- Born: October 20, 1865 Farmington, Michigan
- Died: May 10, 1938 (aged 72) Cleveland, Ohio
- Citizenship: United States
- Education: University of Michigan
- Known for: Football player/Engineer

= Ernest Sprague =

Ernest Marshall Sprague (October 20, 1865 - May 10, 1938) was an American football player, public official, and engineer. He was born in 1865 on a farm at Farmington, Michigan. He was the son of Lorenzo Sprague and Laura G. (Meade) Sprague. He enrolled at the University of Michigan where he played college football as a rusher for the 1886 Michigan Wolverines football team and as a left guard for the 1887 team.
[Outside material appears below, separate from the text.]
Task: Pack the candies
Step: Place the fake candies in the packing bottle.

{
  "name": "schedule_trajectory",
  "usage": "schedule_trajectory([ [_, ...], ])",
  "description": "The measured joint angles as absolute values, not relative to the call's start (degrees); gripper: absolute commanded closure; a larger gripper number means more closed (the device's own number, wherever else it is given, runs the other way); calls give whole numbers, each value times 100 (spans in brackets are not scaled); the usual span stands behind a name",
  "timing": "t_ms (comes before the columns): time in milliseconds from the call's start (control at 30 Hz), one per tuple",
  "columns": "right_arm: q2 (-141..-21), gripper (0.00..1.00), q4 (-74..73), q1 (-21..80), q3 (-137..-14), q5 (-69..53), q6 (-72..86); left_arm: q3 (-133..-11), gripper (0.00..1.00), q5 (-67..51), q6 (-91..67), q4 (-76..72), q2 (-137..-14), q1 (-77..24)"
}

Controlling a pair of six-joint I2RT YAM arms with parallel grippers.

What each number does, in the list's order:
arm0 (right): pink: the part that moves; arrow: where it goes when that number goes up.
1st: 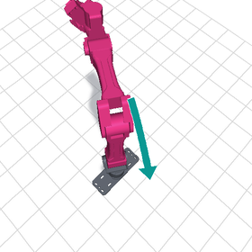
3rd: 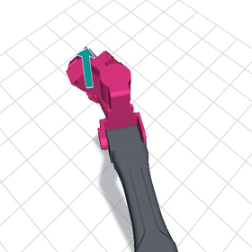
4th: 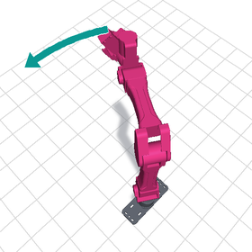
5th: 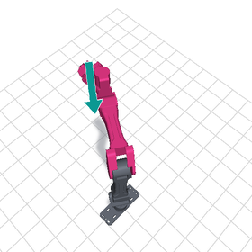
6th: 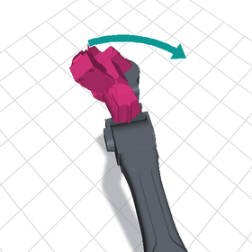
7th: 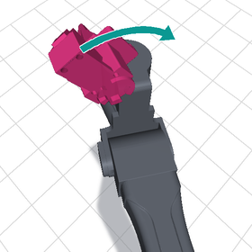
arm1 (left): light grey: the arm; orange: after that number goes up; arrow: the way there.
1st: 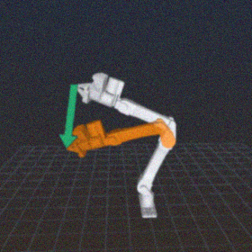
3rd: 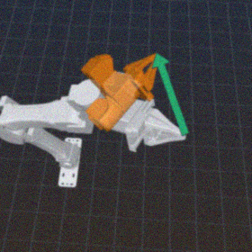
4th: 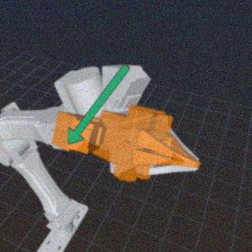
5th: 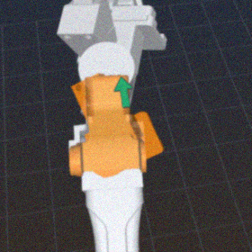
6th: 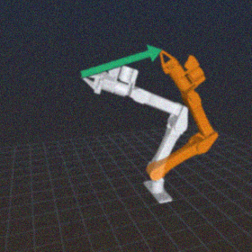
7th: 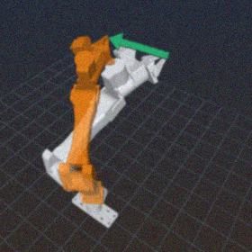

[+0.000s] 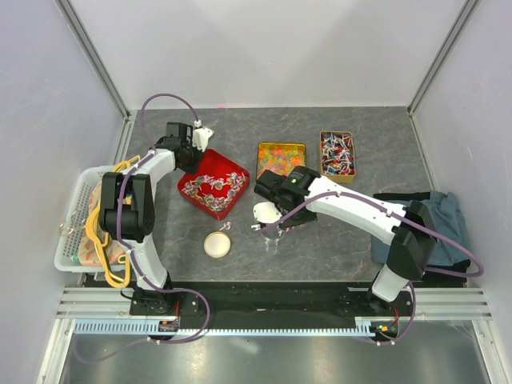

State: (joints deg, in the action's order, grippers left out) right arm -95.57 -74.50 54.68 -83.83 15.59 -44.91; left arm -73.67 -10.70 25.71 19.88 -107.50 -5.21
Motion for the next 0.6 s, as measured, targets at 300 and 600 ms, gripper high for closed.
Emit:
schedule_trajectory([
  [300, -9974, 100, -7594, 5699, -8814, 1935, -4491, -7360, 98, -1111, 2569, 1959, -10750, -521],
  [600, -10291, 100, -7642, 5999, -9188, 2327, -4480, -7249, 98, -1184, 2569, 1953, -10750, -521],
])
After graduating from Michigan in 1888, Sprague was an engineer with the Chicago & Northwestern Railway. He remained in that position until 1895. He next worked for the Milwaukee, Lake Shore & Western Railroad as a general inspector from approximately 1895 to 1897. His next position was with the Detroit Bridge & Iron Works. He moved to Denver, Colorado, as a representative of the Gillett Herzog Manufacturing Company in 1898. In 1900, he became employed with the American Bridge Company in Denver from 1900 to 1903. In 1903, he moved to Cleveland, Ohio where he continued to work for the American Bridge Company as a contracting engineer. As of 1915, he was the construction manager of the American Bridge Co. in Cleveland, Ohio. He moved to East Cleveland, Ohio in 1905 and was a member of that city's city council and a city commissioner for several years. He served on East Cleveland's City Commission from 1918 to 1934. He married Maude L. Sill in Colorado in 1902. They had two children, Robert and Jean. At the time of the 1920 and 1930 U.S. Censuses, he lived in East Cleveland, Ohio, with his wife Maude. Sprague later worked for 18 years as a construction manager for Bethlehem Steel. He died in Cleveland at age 73 in 1938.